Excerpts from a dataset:
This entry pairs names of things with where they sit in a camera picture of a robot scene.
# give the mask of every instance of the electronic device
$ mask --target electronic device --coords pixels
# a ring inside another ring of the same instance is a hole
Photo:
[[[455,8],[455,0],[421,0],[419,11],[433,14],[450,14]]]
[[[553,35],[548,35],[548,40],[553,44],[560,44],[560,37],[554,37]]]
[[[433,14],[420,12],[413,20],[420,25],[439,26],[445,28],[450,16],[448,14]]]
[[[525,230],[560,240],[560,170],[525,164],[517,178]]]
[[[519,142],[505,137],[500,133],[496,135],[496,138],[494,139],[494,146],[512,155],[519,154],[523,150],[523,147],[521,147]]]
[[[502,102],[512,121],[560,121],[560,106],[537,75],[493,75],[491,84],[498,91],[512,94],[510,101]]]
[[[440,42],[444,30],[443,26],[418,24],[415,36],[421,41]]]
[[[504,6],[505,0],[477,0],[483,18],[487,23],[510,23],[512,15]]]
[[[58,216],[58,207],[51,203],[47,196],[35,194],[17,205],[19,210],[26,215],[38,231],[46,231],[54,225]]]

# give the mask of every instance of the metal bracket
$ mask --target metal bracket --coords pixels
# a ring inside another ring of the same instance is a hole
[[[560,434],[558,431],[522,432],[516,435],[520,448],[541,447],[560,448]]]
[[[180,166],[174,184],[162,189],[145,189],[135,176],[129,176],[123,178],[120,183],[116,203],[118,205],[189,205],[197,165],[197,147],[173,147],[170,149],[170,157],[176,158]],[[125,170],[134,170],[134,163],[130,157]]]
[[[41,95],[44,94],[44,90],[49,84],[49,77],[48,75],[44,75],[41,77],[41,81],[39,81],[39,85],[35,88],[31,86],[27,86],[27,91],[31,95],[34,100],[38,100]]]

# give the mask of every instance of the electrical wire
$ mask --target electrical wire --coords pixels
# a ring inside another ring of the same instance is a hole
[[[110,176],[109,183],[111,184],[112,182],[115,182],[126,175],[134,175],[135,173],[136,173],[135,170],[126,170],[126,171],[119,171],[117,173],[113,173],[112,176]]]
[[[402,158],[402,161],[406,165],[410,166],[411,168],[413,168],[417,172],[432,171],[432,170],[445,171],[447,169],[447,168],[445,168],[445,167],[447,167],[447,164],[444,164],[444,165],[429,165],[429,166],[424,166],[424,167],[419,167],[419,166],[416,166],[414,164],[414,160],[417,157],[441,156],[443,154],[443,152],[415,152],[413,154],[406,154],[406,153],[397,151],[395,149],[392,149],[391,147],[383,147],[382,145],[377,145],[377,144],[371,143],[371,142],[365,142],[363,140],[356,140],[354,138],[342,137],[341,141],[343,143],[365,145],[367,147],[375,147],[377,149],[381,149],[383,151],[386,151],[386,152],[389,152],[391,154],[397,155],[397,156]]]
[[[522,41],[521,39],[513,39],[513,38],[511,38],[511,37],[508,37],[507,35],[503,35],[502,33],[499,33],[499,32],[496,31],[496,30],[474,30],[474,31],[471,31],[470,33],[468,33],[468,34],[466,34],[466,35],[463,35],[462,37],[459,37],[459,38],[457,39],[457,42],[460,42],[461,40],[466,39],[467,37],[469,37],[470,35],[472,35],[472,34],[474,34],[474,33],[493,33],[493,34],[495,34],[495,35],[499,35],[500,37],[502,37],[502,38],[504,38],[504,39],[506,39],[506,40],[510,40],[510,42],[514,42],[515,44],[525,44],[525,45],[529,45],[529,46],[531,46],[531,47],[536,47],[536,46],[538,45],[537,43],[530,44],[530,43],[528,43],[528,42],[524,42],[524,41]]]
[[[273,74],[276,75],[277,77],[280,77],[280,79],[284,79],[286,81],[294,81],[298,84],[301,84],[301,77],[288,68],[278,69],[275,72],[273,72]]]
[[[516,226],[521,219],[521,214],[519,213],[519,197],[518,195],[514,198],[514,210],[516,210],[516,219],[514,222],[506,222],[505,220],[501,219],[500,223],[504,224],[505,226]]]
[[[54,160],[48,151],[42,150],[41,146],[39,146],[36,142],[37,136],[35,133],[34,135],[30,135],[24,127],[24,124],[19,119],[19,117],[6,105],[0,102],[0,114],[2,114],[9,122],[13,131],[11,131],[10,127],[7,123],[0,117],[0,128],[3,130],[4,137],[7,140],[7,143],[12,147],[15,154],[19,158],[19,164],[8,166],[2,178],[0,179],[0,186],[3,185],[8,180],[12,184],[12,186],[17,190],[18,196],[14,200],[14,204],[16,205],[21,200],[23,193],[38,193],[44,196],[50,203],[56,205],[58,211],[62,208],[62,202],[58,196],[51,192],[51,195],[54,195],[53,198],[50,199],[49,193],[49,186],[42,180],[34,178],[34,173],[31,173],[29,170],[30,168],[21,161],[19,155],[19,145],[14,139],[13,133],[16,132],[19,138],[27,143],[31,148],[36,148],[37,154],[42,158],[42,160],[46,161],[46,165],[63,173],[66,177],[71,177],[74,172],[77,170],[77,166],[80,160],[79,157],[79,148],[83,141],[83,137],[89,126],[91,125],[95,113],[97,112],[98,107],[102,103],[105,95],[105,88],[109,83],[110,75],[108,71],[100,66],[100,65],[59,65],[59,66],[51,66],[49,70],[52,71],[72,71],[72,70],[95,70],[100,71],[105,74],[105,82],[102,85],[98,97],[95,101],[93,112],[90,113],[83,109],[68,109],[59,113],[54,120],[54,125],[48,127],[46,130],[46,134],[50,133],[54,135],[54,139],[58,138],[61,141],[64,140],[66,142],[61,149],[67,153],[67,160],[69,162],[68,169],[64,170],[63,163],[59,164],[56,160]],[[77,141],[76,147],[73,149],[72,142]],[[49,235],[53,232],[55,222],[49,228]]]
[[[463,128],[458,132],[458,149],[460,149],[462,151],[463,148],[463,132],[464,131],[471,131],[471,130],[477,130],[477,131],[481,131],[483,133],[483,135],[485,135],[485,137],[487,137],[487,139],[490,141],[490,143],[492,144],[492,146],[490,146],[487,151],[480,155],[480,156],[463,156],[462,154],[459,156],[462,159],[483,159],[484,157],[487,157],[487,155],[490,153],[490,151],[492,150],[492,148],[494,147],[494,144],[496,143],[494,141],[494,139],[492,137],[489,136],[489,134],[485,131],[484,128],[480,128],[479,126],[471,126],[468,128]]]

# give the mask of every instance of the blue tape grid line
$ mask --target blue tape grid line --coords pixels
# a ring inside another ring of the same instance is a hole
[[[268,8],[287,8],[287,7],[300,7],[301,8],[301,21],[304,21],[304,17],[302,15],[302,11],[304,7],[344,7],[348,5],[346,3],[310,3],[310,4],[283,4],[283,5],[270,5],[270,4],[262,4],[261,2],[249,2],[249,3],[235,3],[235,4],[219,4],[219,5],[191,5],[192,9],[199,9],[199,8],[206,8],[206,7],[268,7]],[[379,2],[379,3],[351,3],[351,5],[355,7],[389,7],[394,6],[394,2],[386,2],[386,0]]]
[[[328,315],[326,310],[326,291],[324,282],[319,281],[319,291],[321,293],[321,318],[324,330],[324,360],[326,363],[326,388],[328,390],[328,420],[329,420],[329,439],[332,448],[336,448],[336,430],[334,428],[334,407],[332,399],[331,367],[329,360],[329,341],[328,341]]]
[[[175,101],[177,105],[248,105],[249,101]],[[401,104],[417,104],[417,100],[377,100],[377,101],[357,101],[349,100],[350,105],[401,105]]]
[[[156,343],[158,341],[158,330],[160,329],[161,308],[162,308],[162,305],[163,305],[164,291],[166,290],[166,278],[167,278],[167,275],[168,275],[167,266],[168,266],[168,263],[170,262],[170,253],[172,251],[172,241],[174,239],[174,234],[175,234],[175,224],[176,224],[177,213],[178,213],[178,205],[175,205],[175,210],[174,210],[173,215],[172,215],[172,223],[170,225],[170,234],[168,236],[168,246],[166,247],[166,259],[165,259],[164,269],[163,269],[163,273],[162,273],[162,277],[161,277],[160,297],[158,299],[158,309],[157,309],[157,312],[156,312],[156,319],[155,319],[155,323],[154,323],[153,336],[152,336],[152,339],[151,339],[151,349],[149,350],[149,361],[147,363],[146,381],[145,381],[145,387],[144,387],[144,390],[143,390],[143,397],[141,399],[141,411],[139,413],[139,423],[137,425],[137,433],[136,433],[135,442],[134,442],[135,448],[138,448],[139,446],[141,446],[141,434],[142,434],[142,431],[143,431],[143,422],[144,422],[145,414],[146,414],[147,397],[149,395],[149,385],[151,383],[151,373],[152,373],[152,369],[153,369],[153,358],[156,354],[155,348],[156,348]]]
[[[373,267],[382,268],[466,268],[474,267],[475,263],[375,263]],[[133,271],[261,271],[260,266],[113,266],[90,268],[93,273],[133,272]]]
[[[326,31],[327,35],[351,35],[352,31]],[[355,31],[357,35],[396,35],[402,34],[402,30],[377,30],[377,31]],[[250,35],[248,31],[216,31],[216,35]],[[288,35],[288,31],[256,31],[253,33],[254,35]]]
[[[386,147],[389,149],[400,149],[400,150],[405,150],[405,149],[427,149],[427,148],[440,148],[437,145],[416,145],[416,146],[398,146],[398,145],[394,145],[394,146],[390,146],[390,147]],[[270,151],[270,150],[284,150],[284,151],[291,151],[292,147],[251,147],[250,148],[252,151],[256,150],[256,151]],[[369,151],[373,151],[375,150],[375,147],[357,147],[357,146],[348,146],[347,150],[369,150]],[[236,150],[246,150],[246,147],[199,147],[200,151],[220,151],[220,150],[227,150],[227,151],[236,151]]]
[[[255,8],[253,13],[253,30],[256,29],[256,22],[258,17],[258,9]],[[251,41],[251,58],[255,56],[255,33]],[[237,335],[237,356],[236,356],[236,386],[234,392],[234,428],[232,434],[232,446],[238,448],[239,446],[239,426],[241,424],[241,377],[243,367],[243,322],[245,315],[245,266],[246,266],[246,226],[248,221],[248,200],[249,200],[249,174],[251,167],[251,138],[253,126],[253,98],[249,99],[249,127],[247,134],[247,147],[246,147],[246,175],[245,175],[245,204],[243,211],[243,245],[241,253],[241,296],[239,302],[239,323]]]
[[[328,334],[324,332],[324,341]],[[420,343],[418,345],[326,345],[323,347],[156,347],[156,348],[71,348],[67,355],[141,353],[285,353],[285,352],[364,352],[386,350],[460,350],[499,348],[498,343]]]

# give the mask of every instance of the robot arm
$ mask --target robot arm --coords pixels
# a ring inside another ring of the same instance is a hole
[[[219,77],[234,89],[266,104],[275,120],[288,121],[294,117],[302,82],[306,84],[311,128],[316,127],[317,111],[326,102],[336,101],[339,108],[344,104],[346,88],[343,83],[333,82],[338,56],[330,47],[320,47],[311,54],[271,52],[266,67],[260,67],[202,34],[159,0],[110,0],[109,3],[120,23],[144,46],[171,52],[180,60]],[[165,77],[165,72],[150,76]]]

Your assignment = Your reply must be one number: the count of lines in the records above that contain the string "electronic".

Answer = 2